"If You Can Get To Buffalo", a cleverly splashy and quirky multimedia play, is a personal reflection loosely based on real events. The time was 1994, and the place was both nowhere and everywhere: a new world we now call the internet.
This is a story about some early adopters of the internet, who, as might be expected, are quite the melting pot -- a combination of some of the world's most successful players and types you would warn others to stay clear of. Some of these created a virtual world on the net known as LambdaMOO, a text-based virtual world experience where users typed and communicated with strangers, and “hung out” with other “friends” in this virtual house.
The story is based on the real life accounts of journalists who covered the emergence of this world, like then-Village Voice writer Julian Dibbell (portrayed with great verve by Greg Carere). Sometimes, the line between reporter and participant blurred: New Yorker writer John (played with elegant aplomb by Demetri Bonaros), for example, entered into an online menage a trois with his wife and a stranger. There is also the character of real-life TV host Charlie Rose, played with broad humor by Starr Busby; Julia Sirma-Frest as Starsinger, one of the many denizens of LambdaMOO, who at one point delivers a nice song; and many other virtual inhabitants (played by Iftias Harrom, Alex Viola, and Minna Taylor). Rob Erickson is also wonderful as the manipulative Mr. Bungle, the Svengali-like protagonist of the show. (Erickson has also produced the music for the multimedia elements in the show.)

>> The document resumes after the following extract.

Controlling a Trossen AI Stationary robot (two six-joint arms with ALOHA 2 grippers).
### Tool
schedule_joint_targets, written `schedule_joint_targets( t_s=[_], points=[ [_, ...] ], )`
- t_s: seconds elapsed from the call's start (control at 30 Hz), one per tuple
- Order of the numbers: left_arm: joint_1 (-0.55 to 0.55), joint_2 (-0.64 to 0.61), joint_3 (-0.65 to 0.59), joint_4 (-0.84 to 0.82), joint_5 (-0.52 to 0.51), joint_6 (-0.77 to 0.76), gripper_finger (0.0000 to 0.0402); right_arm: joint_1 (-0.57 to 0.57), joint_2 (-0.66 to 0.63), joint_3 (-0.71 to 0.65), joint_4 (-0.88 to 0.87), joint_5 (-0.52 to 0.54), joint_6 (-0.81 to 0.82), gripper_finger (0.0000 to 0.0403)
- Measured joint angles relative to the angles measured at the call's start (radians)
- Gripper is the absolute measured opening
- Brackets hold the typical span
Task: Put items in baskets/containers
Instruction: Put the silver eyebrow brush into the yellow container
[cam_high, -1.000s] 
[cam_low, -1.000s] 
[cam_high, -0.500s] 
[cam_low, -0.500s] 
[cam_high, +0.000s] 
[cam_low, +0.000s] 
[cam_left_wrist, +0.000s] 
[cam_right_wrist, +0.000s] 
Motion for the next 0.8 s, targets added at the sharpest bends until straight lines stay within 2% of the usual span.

The play explores the friendships that formed in this virtual world, and asks whether they were real or fake. It explores events that occurred in this house, promises made and broken, personal freedoms given and taken away, and personal spaces invaded. It asks: if you give your trust to someone too soon on the internet, and they violate that trust, just who is to blame? In truth, though, the real question here might be why we ever assumed internet relationships should be treated any differently than real world ones.
Through Feb. 23 at the Incubator Arts Project.